Omicidio Boiocchi, 6 arresti: Beretta pagò i killer 50mila euro
Svolta a Milano nelle indagini sull’omicidio Boiocchi, la Procura della Repubblica del capoluogo lombardo con le ultime inchieste sugli ultras milanisti e nerazzurri, anche favorita dalle dichiarazioni del collaboratore di giustizia Andrea Beretta, sta raggiungendo sempre nuovi risultati sullo scenario in cui il tifo ha operato, definendolo sempre più come strettamente sottoposto alla morsa della criminalità organizzata.
Oggi eseguita dalla polizia coordinata dalla Direzione Distrettuale Antimafia del capoluogo, una ordinanza di custodia cautelare in carcere che ha colpito sei persone, ritenute gravemente indiziate di essere i responsabili – i mandanti e gli esecutori materiali – dell’omicidio di Vittorio Boiocchi, ucciso a Milano a colpi d’arma da fuoco il 29 ottobre del 2022. Un provvedimento con il quale è stata contestata agli indagati anche l’aggravante della modalità mafiosa e che il Gip ha definito al termine delle indagini finora svolte dalla Squadra Mobile e dalla sezione lombarda del Servizio Centrale Operativo anche per acquisire le più recenti parole di Beretta sul suo ruolo nella vicenda e sui complici che vi hanno preso parte.
Ora, la Procura si prepara a fornire, nel pomeriggio e durante una conferenza stampa, i dettagli dell’operazione con la quale ritiene di aver fatto luce su motivi e dinamiche del grave fatto di sangue.
Vittorio Boiocchi era un noto capo ultras dell’Inter, con un passato segnato da numerosi episodi criminali, aveva trascorso 26 anni in carcere per reati come rapine, droga, armi e sequestro di persona ed era soprannominato “lo Zio”, rappresentando una figura storica e influente all’interno della Curva Nord.
Fu ucciso il 29 ottobre del 2022 in un agguato sotto casa a Figino, un quartiere alla periferia di Milano, raggiunto da almeno cinque colpi d’arma da fuoco, di cui tre al collo e al torace sparati da killer arrivati sul posto a bordo di uno scooter di colore scuro, fino ad oggi mai identificati.

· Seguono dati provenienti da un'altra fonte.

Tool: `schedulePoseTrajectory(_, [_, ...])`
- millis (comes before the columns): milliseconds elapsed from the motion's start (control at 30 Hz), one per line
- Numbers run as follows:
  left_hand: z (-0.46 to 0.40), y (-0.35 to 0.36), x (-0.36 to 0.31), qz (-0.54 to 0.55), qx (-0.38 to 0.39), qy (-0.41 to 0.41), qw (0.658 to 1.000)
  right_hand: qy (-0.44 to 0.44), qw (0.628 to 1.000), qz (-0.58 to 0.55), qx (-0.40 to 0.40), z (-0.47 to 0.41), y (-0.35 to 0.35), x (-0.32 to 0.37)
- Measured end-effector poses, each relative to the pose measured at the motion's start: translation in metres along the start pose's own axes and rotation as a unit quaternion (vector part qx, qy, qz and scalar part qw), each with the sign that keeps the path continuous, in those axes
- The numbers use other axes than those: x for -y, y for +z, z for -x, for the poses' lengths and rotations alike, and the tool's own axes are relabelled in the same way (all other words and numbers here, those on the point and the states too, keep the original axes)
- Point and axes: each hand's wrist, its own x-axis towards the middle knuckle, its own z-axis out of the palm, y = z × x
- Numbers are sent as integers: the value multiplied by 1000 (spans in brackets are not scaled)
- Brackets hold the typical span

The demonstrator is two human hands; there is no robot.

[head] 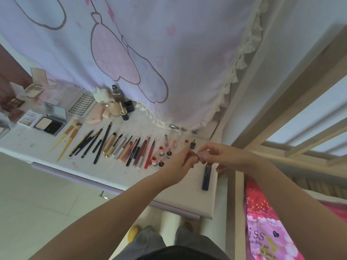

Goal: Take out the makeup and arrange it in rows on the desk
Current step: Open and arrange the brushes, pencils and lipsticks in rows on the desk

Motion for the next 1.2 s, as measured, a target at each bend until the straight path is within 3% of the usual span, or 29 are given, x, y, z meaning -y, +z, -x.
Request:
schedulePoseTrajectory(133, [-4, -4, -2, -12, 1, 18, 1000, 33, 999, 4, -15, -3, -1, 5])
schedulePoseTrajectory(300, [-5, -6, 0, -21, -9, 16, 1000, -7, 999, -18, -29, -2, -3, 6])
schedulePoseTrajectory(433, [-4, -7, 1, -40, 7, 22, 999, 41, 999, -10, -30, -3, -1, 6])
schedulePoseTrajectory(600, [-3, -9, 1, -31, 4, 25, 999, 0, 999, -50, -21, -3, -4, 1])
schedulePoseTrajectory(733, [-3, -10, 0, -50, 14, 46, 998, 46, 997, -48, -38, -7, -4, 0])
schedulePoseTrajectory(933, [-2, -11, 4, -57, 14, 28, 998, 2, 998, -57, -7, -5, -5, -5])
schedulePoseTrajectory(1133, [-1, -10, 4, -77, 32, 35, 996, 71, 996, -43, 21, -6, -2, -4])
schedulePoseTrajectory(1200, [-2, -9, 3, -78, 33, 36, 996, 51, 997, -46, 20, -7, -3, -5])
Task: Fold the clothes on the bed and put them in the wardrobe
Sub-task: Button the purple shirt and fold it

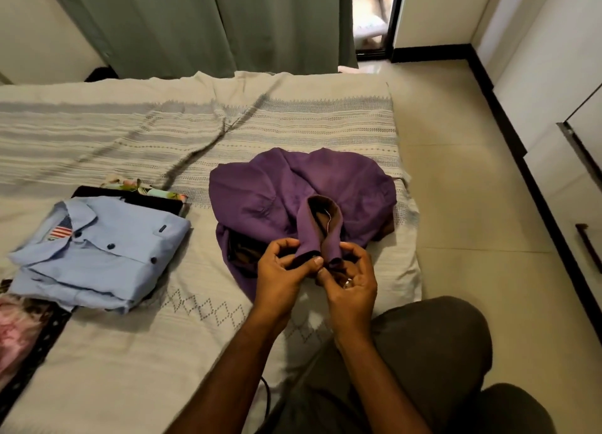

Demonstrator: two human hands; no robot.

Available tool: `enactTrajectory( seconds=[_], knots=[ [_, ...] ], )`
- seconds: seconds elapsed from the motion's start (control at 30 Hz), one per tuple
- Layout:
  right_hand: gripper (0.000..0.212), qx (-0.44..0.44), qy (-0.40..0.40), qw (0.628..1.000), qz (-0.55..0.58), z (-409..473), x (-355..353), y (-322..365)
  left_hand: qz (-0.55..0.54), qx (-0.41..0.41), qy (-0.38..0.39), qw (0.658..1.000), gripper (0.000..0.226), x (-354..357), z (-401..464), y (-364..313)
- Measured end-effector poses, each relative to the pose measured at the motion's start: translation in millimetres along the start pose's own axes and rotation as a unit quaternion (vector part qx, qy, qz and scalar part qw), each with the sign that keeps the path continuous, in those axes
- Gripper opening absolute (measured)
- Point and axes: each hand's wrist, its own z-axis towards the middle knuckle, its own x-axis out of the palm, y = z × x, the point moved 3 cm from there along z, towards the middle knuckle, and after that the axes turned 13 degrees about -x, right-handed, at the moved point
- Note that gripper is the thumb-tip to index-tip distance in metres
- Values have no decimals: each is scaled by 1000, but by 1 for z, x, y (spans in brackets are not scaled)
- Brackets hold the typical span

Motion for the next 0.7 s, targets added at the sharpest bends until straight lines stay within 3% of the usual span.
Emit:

Un omicidio maturato in un contesto di tensioni e rapporti tra le curve e le organizzazioni criminali. Da allora, Andrea Beretta, un altro capo ultras dell’Inter e in quel periodo considerato il “delfino” di Boiocchi, acquistò maggiore influenza e più decisa autorevolezza in un tifo organizzato scalato con più facilità anche dai rappresentanti dei clan milanesi interessati al business criminale conesso a questo ambiente.
Speculative, fino ad oggi, le ipotesi sull’omicidio. Boiocchi era contrario all’unificazione della Curva Nord sotto uno striscione unico, idea promossa da Luca Lucci, capo della Curva Sud del Milan. Tra Boiocchi e Andrea Beretta, allora suo conclamato vice, erano frequenti le tensioni legate alla gestione della Curva e Beretta si rese irreperibile per due giorni dopo l’omicidio, suscitando sospetti sul suo coinvolgimento. Dentro tutto questo, il pressante interesse della ‘ndrangheta ad infiltrarsi nella Curva dell’Inter.
AGGIORNAMENTO
È dalle parole di Andrea Beretta che è arrivata la svolta delle indagini sull’omicidio di Vittorio Boiocchi. Lo svela la pm Alessandra Dolci della Dda di Milano. L’ultra nerazzurro Beretta, arrestato e poi diventato collaboratore di giustizia, “fin dalle prime dichiarazioni ha indicato mandanti ed esecutori materiali e, con una certa sorpresa 8dei magistrati, ndr), ha affermato di essere il mandante”. Un omicidio – “per 50mila euro” corrisposto da Beretta in contanti – con un movente di ordine economico: “Dividere i profitti illeciti eliminando il leader della Curva Nord” dopo un ammanco di cassa.
Beretta fu il mandante dell’omicidio insieme a Mauro Nepi, ultrà dell’Inter, anch’egli già in carcere dopo il maxi blitz svolto nei mesi scorsi nelle file del tifo milanese e da questi ricevette il suggerimento di rivolgersi ai Ferdico. Questi avrebbero individuato gli esecutori materiali da coinvolgere, Daniel D’Alessandro e Pietro Andrea Simoncini, quest’ultimo già coinvolto in un faida di ‘ndrangheta. Killer arrestati stamattina, il primo in Bulgaria dove “viveva da un paio di mesi come latitante”, il secondo rifugiatosi in Calabria.